Morvern Cunningham, a member of the team behind the new Scottish Queer International Film Festival, received a Film Hub Scotland bursary to attend a forum on Programming LGBT Cinema at the Iris Prize Festival in Cardiff in October. She fills us in on her experience…

At the start of this year, I and a bunch of like-minded individuals from various backgrounds got together (at the behest of my GFT colleague Helen Wright) to form the backbone of the Scottish Queer International Film Festival, or SQIFF as it’s now more casually known. Cue various meetings and discussions across Scotland’s two major cities, which culminated in our inaugural event at Glasgow’s CCA in September – a screening of acclaimed feature Tomboy, preceded by an eclectic programme of short films. In addition, we also had free beer on offer thanks to Fyne Ales, therefore adding weight to the word association with ‘squiffy’ as our slightly intoxicated sell out audience had an excellent time! (Note, the Urban Dictionary also defines squiffy as: Awkward, wrong, lopsided, ruffled or strangely different, all further acceptable definitions we feel – just don’t look up squiff!)

It was therefore with great excitement we were offered the chance to represent SQIFF at The Iris Prize in Cardiff as part of their annual Producers Forum, which included a session on Programming LGBT Cinema, arranged by Film Hub Wales. The Iris Prize is a four-day LGBT film festival that offers the largest prize for an LGBT short film in the world—a package valued at £25,000—allowing the winner to make their next short film. The day started with a discussion on what support was available for feature film writers, directors and producers, with a panel that included representatives from BFI Network Wales, Creative Europe Desk Unit (Wales), Ffilm Cymru Wales, S4C and the Welsh Government. The viewpoint was understandably Welsh, but was interesting nonetheless both in a comparative sense to Scottish opportunities, and for universals when it comes to filling out funding applications! Session two was an insight into crowdfunding and acted as a launchpad for the Indiegogo campaign to fund a film called Maldod, the first gay feature film in the Welsh language.

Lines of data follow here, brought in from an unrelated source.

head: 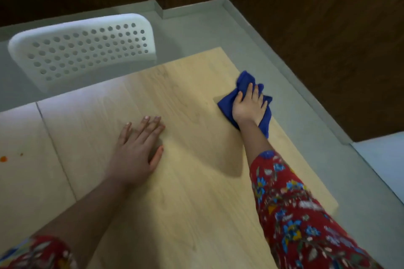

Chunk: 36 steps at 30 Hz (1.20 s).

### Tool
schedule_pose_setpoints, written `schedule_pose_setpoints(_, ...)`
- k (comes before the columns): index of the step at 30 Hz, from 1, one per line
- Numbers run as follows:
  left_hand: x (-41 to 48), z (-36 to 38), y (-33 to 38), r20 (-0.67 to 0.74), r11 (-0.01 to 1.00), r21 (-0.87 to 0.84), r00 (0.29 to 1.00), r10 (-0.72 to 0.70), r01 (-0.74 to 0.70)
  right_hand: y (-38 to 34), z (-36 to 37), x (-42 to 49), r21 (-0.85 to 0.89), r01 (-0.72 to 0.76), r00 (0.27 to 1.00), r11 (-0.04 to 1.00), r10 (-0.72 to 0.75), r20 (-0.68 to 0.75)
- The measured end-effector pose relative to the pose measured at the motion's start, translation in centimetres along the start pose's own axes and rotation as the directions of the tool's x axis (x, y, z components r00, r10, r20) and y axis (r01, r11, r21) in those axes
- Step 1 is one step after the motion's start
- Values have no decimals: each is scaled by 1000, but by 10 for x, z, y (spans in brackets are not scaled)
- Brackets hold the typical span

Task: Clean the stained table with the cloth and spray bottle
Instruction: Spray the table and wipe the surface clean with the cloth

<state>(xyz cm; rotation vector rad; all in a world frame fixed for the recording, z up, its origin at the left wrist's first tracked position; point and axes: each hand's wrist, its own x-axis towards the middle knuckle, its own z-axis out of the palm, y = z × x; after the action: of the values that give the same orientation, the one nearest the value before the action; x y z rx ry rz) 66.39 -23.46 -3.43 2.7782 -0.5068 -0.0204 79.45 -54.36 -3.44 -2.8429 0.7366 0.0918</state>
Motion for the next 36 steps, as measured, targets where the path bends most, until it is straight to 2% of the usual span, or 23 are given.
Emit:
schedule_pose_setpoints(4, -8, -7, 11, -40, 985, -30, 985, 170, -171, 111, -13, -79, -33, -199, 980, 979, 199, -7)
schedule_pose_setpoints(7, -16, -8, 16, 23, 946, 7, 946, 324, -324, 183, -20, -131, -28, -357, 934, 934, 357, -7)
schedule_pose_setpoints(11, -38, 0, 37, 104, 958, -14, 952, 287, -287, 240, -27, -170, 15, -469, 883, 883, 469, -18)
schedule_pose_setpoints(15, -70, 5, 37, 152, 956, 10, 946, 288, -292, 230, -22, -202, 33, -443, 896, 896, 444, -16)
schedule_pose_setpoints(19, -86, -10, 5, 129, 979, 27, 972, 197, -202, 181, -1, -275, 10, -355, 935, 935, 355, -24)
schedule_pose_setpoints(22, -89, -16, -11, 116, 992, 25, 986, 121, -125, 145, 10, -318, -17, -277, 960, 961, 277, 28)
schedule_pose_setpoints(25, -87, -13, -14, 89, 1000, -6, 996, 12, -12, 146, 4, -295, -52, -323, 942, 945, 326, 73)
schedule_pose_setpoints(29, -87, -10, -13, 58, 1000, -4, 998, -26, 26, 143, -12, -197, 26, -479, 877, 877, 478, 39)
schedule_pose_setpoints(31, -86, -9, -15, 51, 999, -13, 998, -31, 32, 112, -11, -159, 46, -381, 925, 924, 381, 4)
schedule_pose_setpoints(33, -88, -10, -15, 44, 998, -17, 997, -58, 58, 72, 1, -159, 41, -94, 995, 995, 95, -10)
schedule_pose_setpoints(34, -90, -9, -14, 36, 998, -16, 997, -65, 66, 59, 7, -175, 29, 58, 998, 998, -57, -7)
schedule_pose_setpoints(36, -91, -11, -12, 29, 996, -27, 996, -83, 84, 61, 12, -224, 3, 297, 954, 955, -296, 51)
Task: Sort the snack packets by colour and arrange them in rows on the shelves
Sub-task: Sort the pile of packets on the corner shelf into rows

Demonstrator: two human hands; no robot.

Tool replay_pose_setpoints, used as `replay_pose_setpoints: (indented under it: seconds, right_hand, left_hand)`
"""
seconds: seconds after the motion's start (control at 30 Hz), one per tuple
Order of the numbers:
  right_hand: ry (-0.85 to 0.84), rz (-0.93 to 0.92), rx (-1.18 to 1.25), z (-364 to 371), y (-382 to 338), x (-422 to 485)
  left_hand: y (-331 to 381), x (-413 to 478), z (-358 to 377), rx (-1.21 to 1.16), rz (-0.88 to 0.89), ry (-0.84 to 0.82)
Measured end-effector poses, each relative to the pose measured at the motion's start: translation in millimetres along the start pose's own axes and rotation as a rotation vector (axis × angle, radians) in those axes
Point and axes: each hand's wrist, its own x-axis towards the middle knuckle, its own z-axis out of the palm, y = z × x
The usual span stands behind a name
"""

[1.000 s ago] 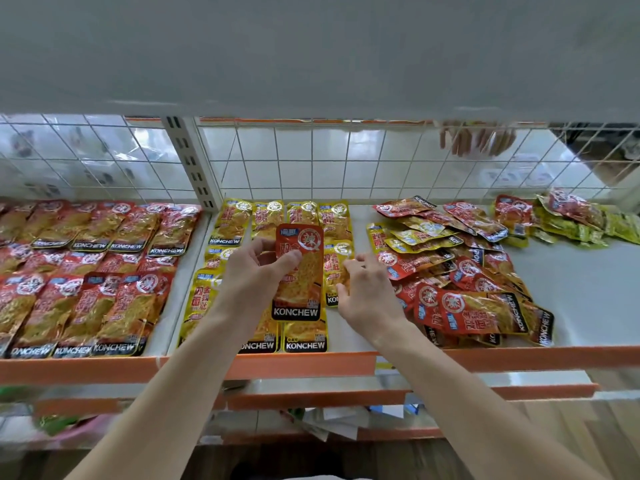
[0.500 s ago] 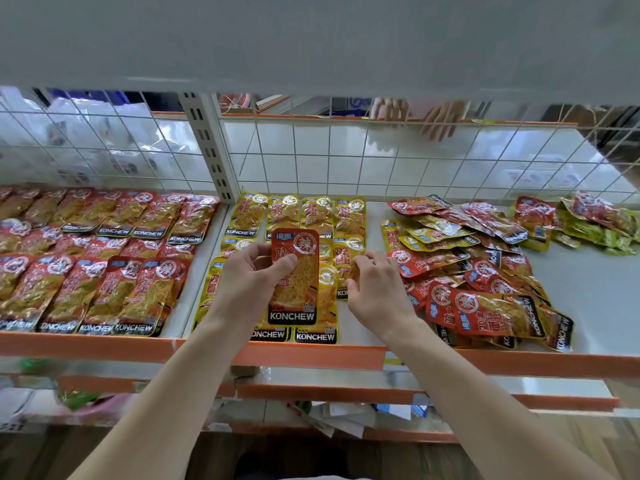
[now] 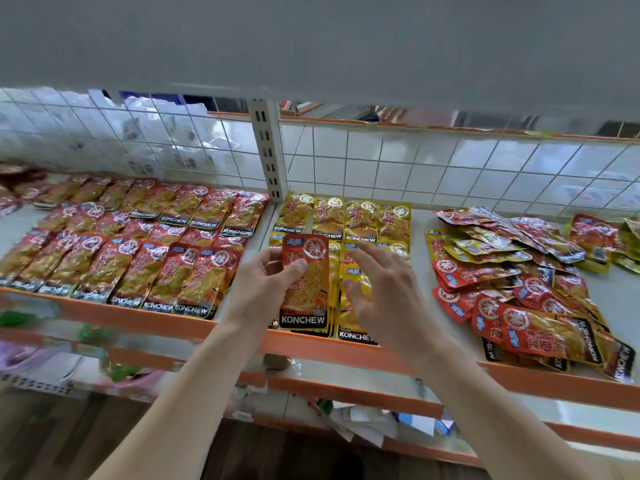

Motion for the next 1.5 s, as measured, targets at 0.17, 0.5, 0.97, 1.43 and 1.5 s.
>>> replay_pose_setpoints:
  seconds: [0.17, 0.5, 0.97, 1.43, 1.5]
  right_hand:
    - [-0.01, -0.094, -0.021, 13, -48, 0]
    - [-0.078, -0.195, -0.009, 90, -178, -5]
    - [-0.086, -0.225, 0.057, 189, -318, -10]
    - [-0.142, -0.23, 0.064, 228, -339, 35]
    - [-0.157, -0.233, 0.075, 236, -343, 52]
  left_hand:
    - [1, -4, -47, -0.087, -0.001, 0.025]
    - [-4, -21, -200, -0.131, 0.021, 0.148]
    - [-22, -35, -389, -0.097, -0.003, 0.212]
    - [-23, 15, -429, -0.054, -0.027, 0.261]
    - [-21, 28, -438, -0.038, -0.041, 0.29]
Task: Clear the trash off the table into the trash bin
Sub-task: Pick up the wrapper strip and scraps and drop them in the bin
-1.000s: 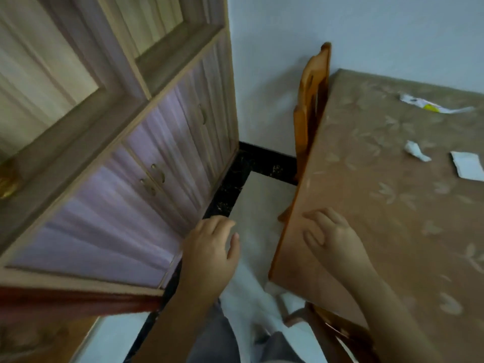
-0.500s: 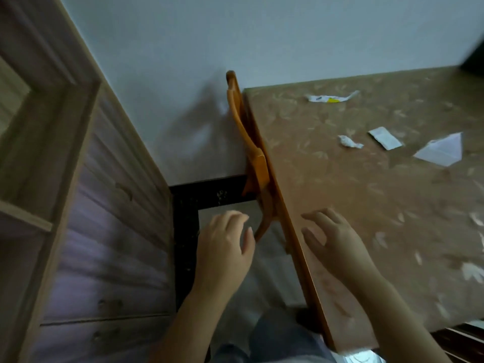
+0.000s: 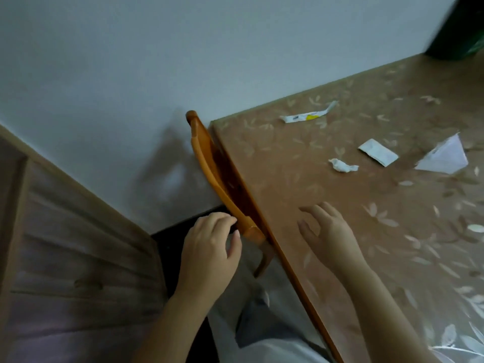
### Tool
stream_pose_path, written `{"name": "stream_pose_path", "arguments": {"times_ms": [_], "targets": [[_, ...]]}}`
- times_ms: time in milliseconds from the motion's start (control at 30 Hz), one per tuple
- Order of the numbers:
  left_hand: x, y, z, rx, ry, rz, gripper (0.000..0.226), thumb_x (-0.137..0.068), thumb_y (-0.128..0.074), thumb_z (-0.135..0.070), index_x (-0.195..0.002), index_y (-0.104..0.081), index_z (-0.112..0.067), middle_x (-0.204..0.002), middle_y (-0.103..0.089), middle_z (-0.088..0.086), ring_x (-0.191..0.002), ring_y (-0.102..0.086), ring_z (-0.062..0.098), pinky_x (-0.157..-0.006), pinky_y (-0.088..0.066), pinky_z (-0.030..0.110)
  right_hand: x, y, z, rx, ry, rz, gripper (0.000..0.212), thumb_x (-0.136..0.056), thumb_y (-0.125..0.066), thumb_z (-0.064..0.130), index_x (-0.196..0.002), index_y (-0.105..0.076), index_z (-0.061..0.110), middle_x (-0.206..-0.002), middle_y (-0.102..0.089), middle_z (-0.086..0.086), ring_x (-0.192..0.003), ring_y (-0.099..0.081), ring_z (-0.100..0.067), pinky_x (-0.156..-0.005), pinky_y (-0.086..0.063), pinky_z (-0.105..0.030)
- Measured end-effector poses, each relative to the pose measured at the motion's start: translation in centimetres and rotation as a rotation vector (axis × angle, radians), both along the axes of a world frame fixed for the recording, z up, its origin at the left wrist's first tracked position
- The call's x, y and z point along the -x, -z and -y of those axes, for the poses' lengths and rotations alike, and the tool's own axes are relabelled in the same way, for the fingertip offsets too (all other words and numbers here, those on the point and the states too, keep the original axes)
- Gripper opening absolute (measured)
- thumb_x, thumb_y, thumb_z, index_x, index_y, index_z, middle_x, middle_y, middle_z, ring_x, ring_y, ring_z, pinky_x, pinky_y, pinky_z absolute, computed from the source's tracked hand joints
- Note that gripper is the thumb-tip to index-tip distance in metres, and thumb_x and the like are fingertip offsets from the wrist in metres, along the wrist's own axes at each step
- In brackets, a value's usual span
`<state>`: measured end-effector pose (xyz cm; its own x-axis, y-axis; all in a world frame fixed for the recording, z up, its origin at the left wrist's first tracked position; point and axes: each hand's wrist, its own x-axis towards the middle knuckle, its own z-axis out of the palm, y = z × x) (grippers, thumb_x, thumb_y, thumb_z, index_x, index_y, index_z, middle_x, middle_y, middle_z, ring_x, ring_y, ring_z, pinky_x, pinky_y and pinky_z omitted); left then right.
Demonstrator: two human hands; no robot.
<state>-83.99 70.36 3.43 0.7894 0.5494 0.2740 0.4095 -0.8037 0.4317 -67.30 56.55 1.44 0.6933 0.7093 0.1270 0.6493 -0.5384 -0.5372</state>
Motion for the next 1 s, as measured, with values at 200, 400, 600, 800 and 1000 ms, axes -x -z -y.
{"name": "stream_pose_path", "arguments": {"times_ms": [200,400,600,800,1000], "targets": [[-8.5,-0.8,-5.6,-0.043,0.076,0.021,0.019,-0.085,-0.060,-0.017,-0.101,-0.065,-0.007,-0.100,-0.067,0.008,-0.095,-0.061,0.022,-0.077,-0.050,0.030,-6.0,-0.1,-3.7,-0.036,0.147,-0.030,0.026,-0.083,-0.060,0.016,-0.108,-0.060,0.014,-0.103,-0.061,-0.006,-0.099,-0.054,-0.026,-0.075,-0.048,-0.036],[-16.0,0.5,-8.9,-0.043,0.216,0.001,0.020,-0.084,-0.060,-0.015,-0.102,-0.064,-0.007,-0.102,-0.067,0.008,-0.097,-0.061,0.022,-0.081,-0.050,0.032,-10.2,0.2,-5.2,-0.021,0.275,-0.042,0.022,-0.081,-0.063,0.014,-0.103,-0.063,0.012,-0.097,-0.063,-0.007,-0.091,-0.057,-0.027,-0.066,-0.048,-0.035],[-25.8,3.7,-13.9,-0.073,0.316,0.014,0.020,-0.080,-0.064,-0.009,-0.098,-0.065,-0.003,-0.097,-0.067,0.012,-0.089,-0.061,0.027,-0.075,-0.049,0.034,-15.4,1.2,-7.4,-0.003,0.406,-0.057,0.024,-0.080,-0.063,0.012,-0.104,-0.063,0.009,-0.107,-0.062,-0.010,-0.100,-0.055,-0.031,-0.074,-0.046,-0.039],[-36.6,8.3,-18.5,-0.043,0.342,-0.034,0.025,-0.078,-0.065,-0.010,-0.102,-0.064,-0.001,-0.101,-0.066,0.017,-0.090,-0.060,0.033,-0.076,-0.049,0.040,-21.7,2.6,-10.5,-0.016,0.590,-0.102,0.021,-0.082,-0.061,0.018,-0.102,-0.062,0.011,-0.097,-0.060,-0.007,-0.091,-0.056,-0.026,-0.070,-0.042,-0.032],[-43.6,12.8,-20.9,0.039,0.346,-0.104,0.032,-0.083,-0.062,-0.016,-0.111,-0.059,-0.002,-0.116,-0.060,0.017,-0.103,-0.055,0.032,-0.084,-0.043,0.040,-25.5,5.4,-13.1,0.012,0.656,-0.127,0.022,-0.084,-0.058,0.018,-0.104,-0.062,0.011,-0.102,-0.060,-0.007,-0.095,-0.056,-0.024,-0.072,-0.040,-0.027]]}}
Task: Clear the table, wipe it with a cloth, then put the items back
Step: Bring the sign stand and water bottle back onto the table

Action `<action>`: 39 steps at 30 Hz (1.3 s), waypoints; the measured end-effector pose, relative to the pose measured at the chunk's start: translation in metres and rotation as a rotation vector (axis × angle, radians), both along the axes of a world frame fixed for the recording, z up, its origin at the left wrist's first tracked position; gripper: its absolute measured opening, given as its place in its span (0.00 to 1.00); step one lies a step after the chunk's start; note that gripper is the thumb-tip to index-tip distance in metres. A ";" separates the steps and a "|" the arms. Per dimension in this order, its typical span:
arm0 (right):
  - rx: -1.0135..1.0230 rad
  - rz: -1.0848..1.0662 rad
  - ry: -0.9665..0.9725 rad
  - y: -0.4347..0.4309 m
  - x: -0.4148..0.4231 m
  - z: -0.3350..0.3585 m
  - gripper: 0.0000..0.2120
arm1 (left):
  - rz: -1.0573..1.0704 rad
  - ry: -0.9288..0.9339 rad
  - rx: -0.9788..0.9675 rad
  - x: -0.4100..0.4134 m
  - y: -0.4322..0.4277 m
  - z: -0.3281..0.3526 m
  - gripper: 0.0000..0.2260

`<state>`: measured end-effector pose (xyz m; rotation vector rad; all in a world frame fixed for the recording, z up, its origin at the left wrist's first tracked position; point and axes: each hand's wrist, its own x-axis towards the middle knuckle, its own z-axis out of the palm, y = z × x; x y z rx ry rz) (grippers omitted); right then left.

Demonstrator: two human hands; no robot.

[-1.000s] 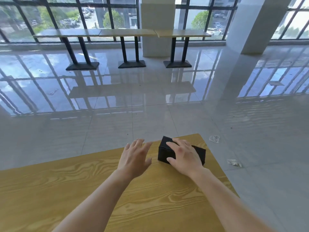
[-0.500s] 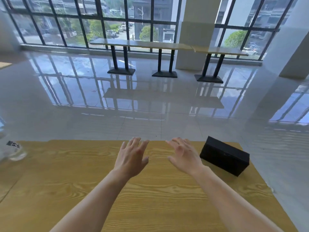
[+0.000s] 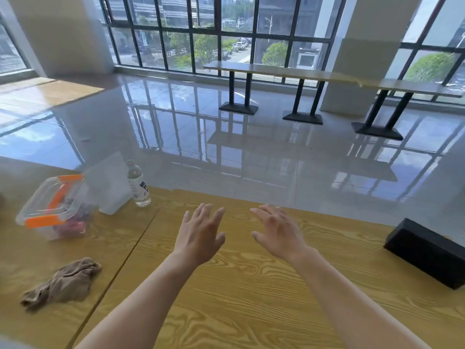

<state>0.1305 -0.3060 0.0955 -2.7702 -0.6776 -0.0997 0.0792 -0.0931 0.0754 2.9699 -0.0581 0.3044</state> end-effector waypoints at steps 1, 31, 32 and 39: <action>0.002 0.016 -0.002 0.011 -0.001 0.002 0.30 | 0.013 0.000 0.001 -0.003 0.010 0.001 0.29; 0.021 0.359 0.040 0.227 0.091 -0.026 0.28 | 0.332 0.019 0.006 0.021 0.203 -0.018 0.27; 0.027 0.345 0.050 0.239 0.093 -0.028 0.28 | 0.328 0.009 0.002 0.022 0.216 -0.018 0.27; 0.033 0.281 0.108 0.341 0.104 -0.024 0.24 | 0.322 -0.046 -0.064 0.045 0.318 -0.014 0.24</action>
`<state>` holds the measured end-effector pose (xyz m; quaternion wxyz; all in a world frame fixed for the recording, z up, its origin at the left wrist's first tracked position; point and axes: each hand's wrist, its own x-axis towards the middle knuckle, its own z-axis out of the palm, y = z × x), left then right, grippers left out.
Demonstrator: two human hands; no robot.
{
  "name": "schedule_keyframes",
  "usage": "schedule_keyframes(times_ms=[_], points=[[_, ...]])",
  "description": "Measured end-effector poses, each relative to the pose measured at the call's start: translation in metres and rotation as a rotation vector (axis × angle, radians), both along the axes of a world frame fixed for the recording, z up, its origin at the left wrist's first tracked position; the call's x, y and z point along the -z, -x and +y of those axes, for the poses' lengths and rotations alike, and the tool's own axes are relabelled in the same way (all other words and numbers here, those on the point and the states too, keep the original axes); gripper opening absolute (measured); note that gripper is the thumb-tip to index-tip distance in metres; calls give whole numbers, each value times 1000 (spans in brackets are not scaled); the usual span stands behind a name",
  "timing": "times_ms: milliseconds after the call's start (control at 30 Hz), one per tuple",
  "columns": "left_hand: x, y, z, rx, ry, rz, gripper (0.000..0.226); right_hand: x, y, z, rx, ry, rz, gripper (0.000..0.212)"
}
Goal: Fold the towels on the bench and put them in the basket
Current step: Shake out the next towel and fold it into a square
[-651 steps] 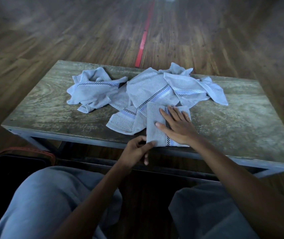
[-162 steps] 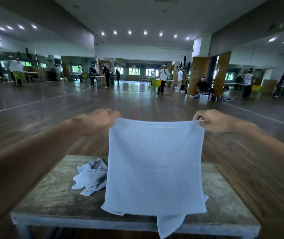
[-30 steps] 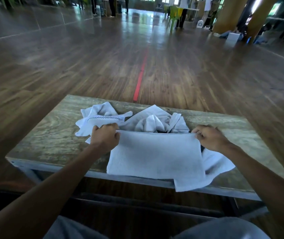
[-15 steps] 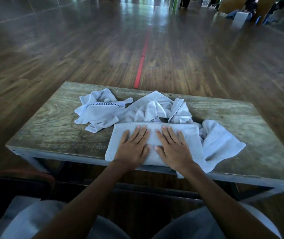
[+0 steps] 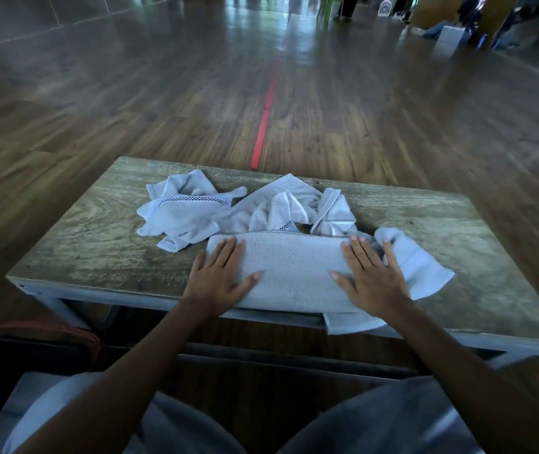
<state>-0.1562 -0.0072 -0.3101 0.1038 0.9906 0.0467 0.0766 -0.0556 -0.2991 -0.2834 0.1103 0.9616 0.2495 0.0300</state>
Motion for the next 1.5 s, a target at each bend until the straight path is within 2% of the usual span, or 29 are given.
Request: schedule_keyframes(times_ms=[100, 200, 300, 367, 433, 533, 800, 933, 1067, 1200, 1300, 1367, 1433, 1500], points=[[-2, 8, 9, -57, 49, -78, 80, -11, -12, -14, -36, 53, 3, 84], [-8, 4, -5, -148, 74, -227, 63, -23, -26, -25, -46, 62, -33, 72], [-22, -10, -62, -38, 213, -303, 47, -38, -34, -25, -72, -59, -69, 41], [-32, -20, -110, 71, 303, -273, 39, -41, -41, -22, -53, -166, -62, 38], [-36, -29, -149, 142, 275, -275, 35, -46, -47, -17, -71, -201, -33, 37], [-27, -36, -184, 165, 189, -283, 38, -53, -59, -12, -78, -205, 112, 36], [-13, -42, -195, 192, 20, -235, 45, -54, -76, -7, -21, -140, 287, 34], [-14, -40, -196, 220, -42, -310, 35, -45, -76, -10, 14, -179, 330, 36], [-9, -39, -201, 340, -7, -505, 16, -39, -75, -12, 29, -208, 298, 31], [-9, -37, -199, 391, -74, -492, 10, -39, -73, -12, 37, -222, 286, 26], [-13, -32, -196, 401, -47, -481, 3, -46, -70, -11, 40, -270, 264, 19], [-14, -29, -190, 441, -49, -477, 10, -55, -66, -9, 48, -326, 285, 16], [-15, -26, -182, 477, -79, -459, 17, -65, -63, -8, 76, -467, 381, 11], [-20, -21, -174, 463, -13, -484, 13, -77, -63, -7, 92, -636, 519, 10]])
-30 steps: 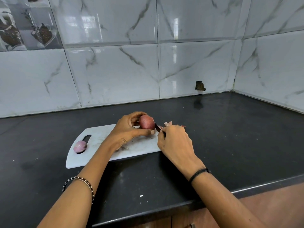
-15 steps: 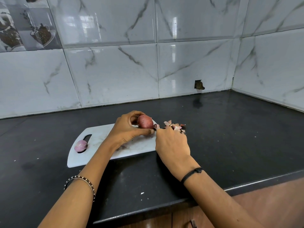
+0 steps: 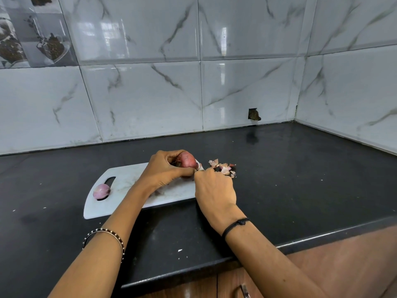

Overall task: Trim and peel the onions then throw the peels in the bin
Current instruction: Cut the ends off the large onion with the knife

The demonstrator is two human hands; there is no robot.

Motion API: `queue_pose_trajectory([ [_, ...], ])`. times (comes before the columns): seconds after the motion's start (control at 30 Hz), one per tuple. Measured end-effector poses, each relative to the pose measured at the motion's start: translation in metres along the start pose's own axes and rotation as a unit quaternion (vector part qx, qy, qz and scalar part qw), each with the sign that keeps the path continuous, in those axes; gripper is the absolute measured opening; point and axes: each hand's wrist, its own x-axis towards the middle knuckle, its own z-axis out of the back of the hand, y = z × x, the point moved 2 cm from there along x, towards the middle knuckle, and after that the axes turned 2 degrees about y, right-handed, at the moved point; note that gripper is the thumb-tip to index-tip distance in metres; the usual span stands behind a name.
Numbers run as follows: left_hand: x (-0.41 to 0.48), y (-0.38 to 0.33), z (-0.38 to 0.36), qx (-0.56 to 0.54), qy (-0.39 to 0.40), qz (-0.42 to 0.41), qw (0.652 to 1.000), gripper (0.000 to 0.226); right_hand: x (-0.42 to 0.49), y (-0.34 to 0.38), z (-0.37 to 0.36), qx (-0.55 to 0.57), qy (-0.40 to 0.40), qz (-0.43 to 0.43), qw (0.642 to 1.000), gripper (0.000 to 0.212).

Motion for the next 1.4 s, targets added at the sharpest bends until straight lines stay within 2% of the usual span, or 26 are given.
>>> queue_pose_trajectory([
  [0.1, -0.002, -0.002, -0.002, 0.006, 0.003, 0.006, 1.000, 0.012, 0.002, -0.001, 0.001, 0.002, -0.010, 0.005, 1.000, 0.032],
  [0.2, -0.003, -0.001, -0.003, 0.016, -0.012, 0.012, 1.000, 0.012, 0.003, -0.004, 0.002, 0.012, -0.013, -0.004, 1.000, 0.033],
  [0.37, -0.002, 0.007, 0.000, 0.008, -0.044, 0.023, 0.999, 0.040, 0.004, -0.014, -0.003, 0.030, -0.009, -0.060, 0.998, 0.033],
  [0.53, 0.001, 0.010, 0.002, 0.006, -0.088, 0.030, 0.996, 0.052, 0.008, -0.030, -0.012, 0.046, -0.038, -0.133, 0.989, 0.035],
  [0.63, 0.004, 0.014, 0.003, 0.002, -0.101, 0.031, 0.994, 0.060, 0.006, -0.025, -0.009, 0.059, -0.050, -0.132, 0.988, 0.031],
  [0.73, 0.005, 0.016, 0.006, -0.009, -0.115, 0.034, 0.993, 0.062, 0.004, -0.019, -0.002, 0.080, -0.073, -0.095, 0.990, 0.023],
  [0.8, 0.006, 0.016, 0.006, -0.012, -0.113, 0.029, 0.993, 0.060, 0.003, -0.017, 0.003, 0.082, -0.105, -0.074, 0.988, 0.014],
  [0.93, 0.008, 0.018, 0.005, -0.022, -0.100, 0.024, 0.994, 0.065, 0.003, -0.024, -0.008, 0.079, -0.028, -0.093, 0.992, 0.024],
  [1.03, 0.010, 0.022, 0.005, -0.029, -0.090, 0.028, 0.995, 0.068, 0.003, -0.034, -0.006, 0.081, -0.060, -0.132, 0.986, 0.024],
  [1.1, 0.011, 0.024, 0.005, -0.029, -0.088, 0.031, 0.995, 0.068, 0.002, -0.033, -0.004, 0.094, -0.063, -0.128, 0.985, 0.024],
  [1.27, 0.012, 0.023, 0.007, 0.021, -0.065, 0.024, 0.997, 0.074, 0.001, -0.026, -0.004, 0.110, -0.043, -0.101, 0.988, 0.025],
  [1.4, 0.010, 0.020, 0.009, 0.069, -0.059, 0.019, 0.996, 0.075, 0.002, -0.033, -0.006, 0.096, -0.037, -0.138, 0.985, 0.027],
])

After lunch was the Programming LGBT Cinema session with Gaze Festival in Dublin, Eyes Wide Open in Brighton, Liverpool Pride at the Pictures and Bristol Pride Film Festival all represented (alongside SQIFF of course!), in a gathering that also included representatives from the British Council, Creative Scotland and Ffilm Cymru Wales. It was great to share knowledge and ideas with other programmers around the country. We discussed how our screenings were similar or differed from one another and what approaches had worked for us in the past, alongside opportunities for future collaboration, e.g. by sharing a programme of short films or harnessing BFI-led initiatives to encourage more LGBT content in general. There was also chat about utilising mobile venues such as the new Picturehouse Mobile Cinema down south, or the Screen Machine in Scotland in order to take queer cinema into less populated areas of the UK. We all agreed to stay in touch and continue the constructive dialogue, with the hope that there will be opportunities to collaborate in the future.

Towards the end of an already packed day, there was still time to see some films, so I caught the first programme of the newly formed British Shorts at Iris. A truly eclectic range of shorts was on display, from dystopian fantasies based on Chaucer, to comedy, gritty realism and bonkers arthouse incest (!) though it was disappointing that no female directors were represented in the selection. Also featured was the British programme’s only Scottish short: Middle Man by Charlie Francis. Short and sweet, the film follows a make-up conversation between two lovers via a type and talk service that allows people with hearing difficulties to receive phone messages via a ‘middle man’. A fun and playful short, I was pleased to learn it won Best British Short 2014 later on at the festival. I also had time for The Samurai by Till Kleinert, a German horror film that boasts a trans* samurai-wielding killer at its heart. The film already went down a storm at FrightFest and while I found it very enjoyable as a horror, I didn’t feel The Samurai quite managed to shake the shackles of the trans* female trope within the horror genre. For more on this subject, read this interesting article by Mey Rude on Autostraddle. All in all, it was a packed, stimulating and fun-filled 24 hours at The Iris Prize! Having been my first time at the festival, I can’t wait to return and spend more time in Cardiff…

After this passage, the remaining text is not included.